– Да проститутки эти достали,– отмахивается раздраженно Рожок.
– Какие такие проститутки? – оживился Якорь.
– Соседские, Имедоева с дочкой.
– Ааа… – разочарованно протянул Володя, но тут же повеселел:
– А чего это ты воду греешь, чи Пасха? Помыться решил?
Петр Иванович злобно сверкнул глазами на соседа и ответил нехотя:
– Та не… Я тараканов душить буду.
– Всех что ли? – усевшись на табурет и почесываясь спросил Якорь.
– А что их сортировать?
– Хм, не знаю. Но моих не трожь!
Рожок очумело посмотрел на Володю.
– Каких твоих? Они у тебя меченые что ли?
– Ага,– кивнул Якорь,– окольцованные по третьей лапке справа. Не трогай, говорю, моих. Я их буду со спецзаданиями к Шульцу запускать. Достал он меня.
Петр Иванович задумался, шутит Якорь или нет, было не понятно, а ссориться опасно для здоровья. На всякий случай он поинтересовался:
– А как я их разберу, где они чьи?
– А ты их повытаскивай всех, набери вот в кастрюлю, что ли… Моих отберем, а с остальных хоть суп вари, мне без разницы.
Тут из коридора раздался жалобный вой и появился Костик.
– Дяденьки, вы моих бухариков не видели?
– Нет,– буркнул Рожок.
– Ихи-хииии! Где ж они есть7
– Вытрезвиловка забрала,– пошутил Якорь,– погляди за окошком.
Костя выглянул доверчиво в окно, но увидел только привычную мусорку и торгующего своим барахлом Кукловода.
– Давно уехали? – спросил Семенко на полном серьезе.
– Да минут пять,– не менее серьезно ответил Якорь,– как загрузили, так и поехали.
И он едва сдерживая смех покинул кухню, наказав напоследок Рожку:
– А ты Петя, сортируй! Если что не ясно, зови!
Рожок глубокомысленно дернул губой и кивнул.
– Дядя Петя, а дядя Петя,– Семенко вывел его из задумчивости, дернув за рукав.
– Чего надо?
– А у вас больше красок нет? – честно глядя в глаза спросил юный художник.

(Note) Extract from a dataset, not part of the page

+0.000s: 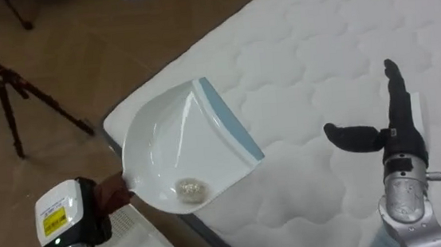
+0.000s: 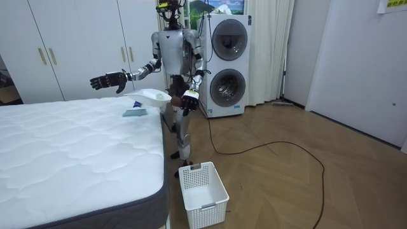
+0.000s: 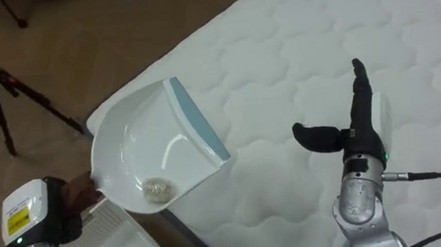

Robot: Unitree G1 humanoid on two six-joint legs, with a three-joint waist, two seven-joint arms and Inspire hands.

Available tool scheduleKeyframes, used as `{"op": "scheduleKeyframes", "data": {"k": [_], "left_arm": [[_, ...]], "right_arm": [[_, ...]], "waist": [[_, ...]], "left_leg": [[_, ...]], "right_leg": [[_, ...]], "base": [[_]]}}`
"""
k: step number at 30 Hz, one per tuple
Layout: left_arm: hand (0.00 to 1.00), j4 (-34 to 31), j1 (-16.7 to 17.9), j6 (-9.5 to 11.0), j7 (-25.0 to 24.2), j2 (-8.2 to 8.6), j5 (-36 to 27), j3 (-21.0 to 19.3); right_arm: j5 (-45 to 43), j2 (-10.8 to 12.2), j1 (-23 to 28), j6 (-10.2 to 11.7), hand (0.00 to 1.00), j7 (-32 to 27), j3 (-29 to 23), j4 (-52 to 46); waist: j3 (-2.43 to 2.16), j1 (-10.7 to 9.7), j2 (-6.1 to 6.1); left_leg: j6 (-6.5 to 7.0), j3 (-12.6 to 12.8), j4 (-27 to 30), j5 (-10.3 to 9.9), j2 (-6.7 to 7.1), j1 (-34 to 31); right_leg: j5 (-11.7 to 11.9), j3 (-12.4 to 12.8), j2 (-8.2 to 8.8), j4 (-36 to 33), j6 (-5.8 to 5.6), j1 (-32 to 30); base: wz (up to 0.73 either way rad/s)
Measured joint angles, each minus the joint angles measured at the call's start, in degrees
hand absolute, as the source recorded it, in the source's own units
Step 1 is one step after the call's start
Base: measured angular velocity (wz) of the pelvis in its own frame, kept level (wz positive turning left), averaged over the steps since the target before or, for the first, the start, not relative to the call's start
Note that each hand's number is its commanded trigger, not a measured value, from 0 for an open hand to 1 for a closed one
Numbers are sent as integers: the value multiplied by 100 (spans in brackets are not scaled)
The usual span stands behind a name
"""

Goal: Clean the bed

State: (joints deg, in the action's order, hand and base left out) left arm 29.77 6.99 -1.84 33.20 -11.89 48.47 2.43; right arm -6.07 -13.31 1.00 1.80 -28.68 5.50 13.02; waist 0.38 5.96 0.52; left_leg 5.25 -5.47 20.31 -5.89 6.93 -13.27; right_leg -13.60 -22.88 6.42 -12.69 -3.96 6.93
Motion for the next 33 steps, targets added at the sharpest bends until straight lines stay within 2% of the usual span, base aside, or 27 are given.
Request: {"op": "scheduleKeyframes", "data": {"k": [2, 4, 5, 6, 7, 8, 9, 10, 11, 12, 13, 14, 15, 16, 17, 18, 19, 20, 21, 22, 23, 24, 25, 26, 27, 29, 33], "left_arm": [[100, 0, -1, 39, -14, 6, -3, -4], [100, 0, -26, 86, -26, 10, 26, -3], [100, -4, -56, 110, -27, 22, 65, -1], [100, -5, -58, 113, -29, 26, 63, -1], [100, -5, -57, 110, -33, 27, 61, -2], [100, -3, -58, 105, -41, 24, 66, -25], [100, 0, -59, 103, -42, 24, 71, -81], [100, 5, -67, 103, -42, 27, 84, -119], [100, 17, -100, 103, -45, 31, 67, -152], [100, 31, -149, 108, -96, 36, 52, -164], [100, 93, -184, 120, -140, 27, 54, -156], [100, 146, -206, 100, -243, 22, 51, -96], [100, 133, -251, 121, -271, 68, 53, 115], [100, 128, -262, 185, -268, 90, 54, 177], [100, 132, -207, 297, -265, 75, 62, 227], [100, 136, -167, 306, -240, 27, 68, 227], [100, 136, -174, 295, -238, 7, 67, 225], [100, 136, -181, 263, -234, -3, 79, 220], [100, 131, -140, 210, -234, -7, 80, 211], [100, 122, -118, 181, -234, -16, 83, 207], [100, 122, -97, 128, -235, -35, 84, 204], [100, 97, -96, 97, -235, -37, 82, 196], [100, 86, -96, 96, -235, -37, 81, 195], [100, 76, -94, 98, -235, -43, 60, 177], [100, 71, -78, 103, -235, -56, 56, 127], [100, 36, -75, 108, -227, -61, 61, 51], [100, 14, -44, 103, -222, -58, 80, 3]], "right_arm": [[-3, 2, 18, -1, 0, -3, 1, 2], [-32, 3, 24, -1, 0, -53, -8, 1], [-64, 3, 11, -2, 0, -125, -17, 1], [-104, 5, -11, -1, 0, -149, -17, 2], [-132, 7, -14, -1, 0, -172, -17, 2], [-242, 22, 7, -1, 0, -245, -13, 7], [-302, 33, 25, 0, 0, -321, 9, 7], [-298, 38, 28, -2, 0, -358, 9, 7], [-284, 27, -1, -5, 0, -447, -1, -33], [-286, -13, -53, -6, 0, -556, -18, -160], [-297, 3, -59, -1, 0, -614, -32, -209], [-300, 5, -28, 2, 0, -690, -8, -248], [-287, -116, 10, -18, 0, -799, -61, -248], [-281, -145, 16, -38, 0, -826, -104, -243], [-281, -103, 87, -43, 0, -853, -134, -245], [-290, -41, 171, -35, 0, -851, -96, -251], [-289, -20, 211, -37, 0, -839, -97, -251], [-284, -18, 291, -44, 0, -759, -104, -250], [-275, -14, 344, -54, 0, -678, -103, -249], [-277, -14, 355, -54, 0, -652, -104, -249], [-276, -14, 374, -55, 0, -610, -111, -248], [-261, -20, 380, -55, 0, -608, -120, -249], [-249, -25, 380, -55, 0, -606, -120, -249], [-204, -21, 376, -51, 0, -597, -103, -249], [-162, -21, 380, -51, 0, -579, -51, -249], [-161, -22, 372, -46, 0, -571, -37, -250], [-164, -22, 364, -45, 0, -538, -35, -251]], "waist": [[8, 22, -16], [13, -78, -41], [16, -84, -53], [26, -94, -69], [39, -93, -86], [75, -154, -144], [79, -269, -153], [72, -322, -141], [67, -495, -95], [86, -604, -74], [77, -570, 1], [48, -547, 126], [59, -538, 140], [100, -530, 122], [111, -390, 98], [101, -315, 61], [109, -306, 40], [134, -265, -22], [114, -210, -28], [95, -218, -18], [66, -239, 23], [45, -239, 55], [41, -226, 60], [38, -102, 58], [28, -70, 70], [-21, -64, 103], [-23, 64, 140]], "left_leg": [[2, -19, 3, -9, 48, 7], [46, -219, 23, -14, 114, -11], [78, -572, 20, 43, 214, -9], [100, -950, 19, 108, 343, 3], [104, -1211, 7, 149, 413, 38], [77, -1852, -151, 307, 512, 141], [-91, -2539, -571, 516, 513, 326], [-206, -2942, -849, 617, 509, 440], [-465, -3393, -1217, 822, 467, 517], [-466, -3166, -1074, 1121, 494, 262], [-231, -3033, -923, 1115, 625, 152], [-242, -3200, -852, 1083, 915, 136], [-354, -3090, -803, 1138, 997, 138], [-384, -2283, -593, 965, 834, 35], [-179, -963, -105, 402, 381, -16], [-205, -334, 311, -166, -2, 6], [-212, -169, 469, -361, -134, -22], [-175, -88, 650, -524, -188, -128], [-151, -367, 620, -510, -13, -97], [-108, -566, 543, -445, 101, -62], [-41, -788, 298, -264, 261, 23], [39, -833, 73, -100, 321, 84], [83, -814, 21, -55, 325, 106], [134, -798, -15, -28, 327, 156], [151, -861, -63, -19, 365, 208], [159, -937, -109, -14, 401, 245], [191, -1066, -174, -36, 420, 481]], "right_leg": [[0, -39, 27, -130, 0, -12], [0, -150, 53, -335, 1, -45], [0, -95, 68, -546, 6, -156], [35, 15, 43, -783, 67, -298], [59, 103, -12, -897, 135, -394], [-46, 464, -313, -967, 364, -535], [-184, 874, -725, -834, 615, -708], [-181, 1059, -912, -657, 670, -796], [-74, 1346, -1145, -150, 750, -908], [128, 1407, -1182, 215, 696, -957], [221, 1431, -1135, 197, 685, -1006], [398, 1549, -1020, 218, 681, -1016], [525, 1323, -828, 222, 773, -1026], [475, 935, -701, 202, 703, -992], [418, 536, -564, 141, 678, -903], [316, 271, -530, 23, 664, -834], [239, 166, -523, -84, 656, -827], [81, 25, -492, -356, 644, -836], [45, 117, -484, -455, 608, -852], [69, 219, -503, -434, 571, -861], [99, 399, -507, -388, 583, -852], [112, 554, -496, -356, 585, -832], [115, 559, -492, -318, 583, -802], [120, 551, -488, -289, 579, -748], [115, 523, -503, -274, 571, -675], [106, 508, -490, -239, 555, -638], [135, 609, -514, -172, 508, -412]], "base": [[11], [40], [27], [17], [18], [43], [56], [74], [85], [74], [52], [63], [80], [76], [48], [45], [65], [60], [57], [56], [73], [68], [38], [13], [15], [22], [13]]}}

– Зачем? – автоматически спросил Петр Иванович, поражаясь наглости Костика.
– Как зачем,– удивился тот,– Джамиля же преступница, она моих бухариков погубила, ее теперь судить надо! А я ей пока суд да дело, решетки на дверях намалюю. Будет красиво, как в тюрьме.
– Погоди, так и я их топтал! – воскликнул Петр Иванович.
Костя успокаивающе махнул рукой:
– Не переживайте, дядя Петя, я и вам нарисую! Вы только краски дайте, те что у вас в тюбиках лежат, а то эта акварель такая нестойкая!
Наконец, Петр Иванович решился и нахлобучил неэкономному художнику на голову картонную коробку из-под испорченных красок, заорав:
– Вон отсюда! – и еще,– Ай! – потому, что слегка попал рукой в кипяток. Костя тоже завизжал и умелся вглубь коридора, и там пропал.
Тараканы в это время как раз заканчивали планерку, и во всю шевелили усами от нетерпения. У них были свои планы.
Рожок перевел дух и сходил за веником.
« Я из сейчас из-под плиты шугану, а потом кастрюлей накрою, когда побегут. Позову Якоря, и пусть он себе их в комнату забирает, а тех, что останутся, я потопчу».
И только он хотел перейти к осуществлению всего этого, как в кухню ввалился пьяненький Байзель, которого за руку настойчиво тащил его воспитанник Костя. Оказавшись на кухне, Байзель подмигнул Рожку и замер в позе античного Давида. Вид он имел при этом весьма непрезентабельный и истерзанный, а сходство с Давидом увеличивала вырванная с мясом ширинка, роль фигового листа выполнял край заправленной в брюки рубахи, торчавший из нее наружу.
– Зачем, ик, ребенку игрушки попортил, ик, сволочь! – спросил наставник.
И Семенко, говнюк, заныл тут же:
– Потоптал всех бухариков моих! Там у меня и Якорь был, и дядя Маргулис…
– Зачем Маргулиса расчленил? – строго спросил Байзель.
Однако Петр Иванович, вооружившись веником, решил легко не сдаваться, он набычился и проговорил с угрозой в голосе:
– Щас как веником захвачу…
Байзель затопал ногами и заорал:
– Убью!
Семенко тоже заорал, но по привычке обхватил кудрявую голову руками. Потом стал кричать тише, когда понял, что убивать будут не его.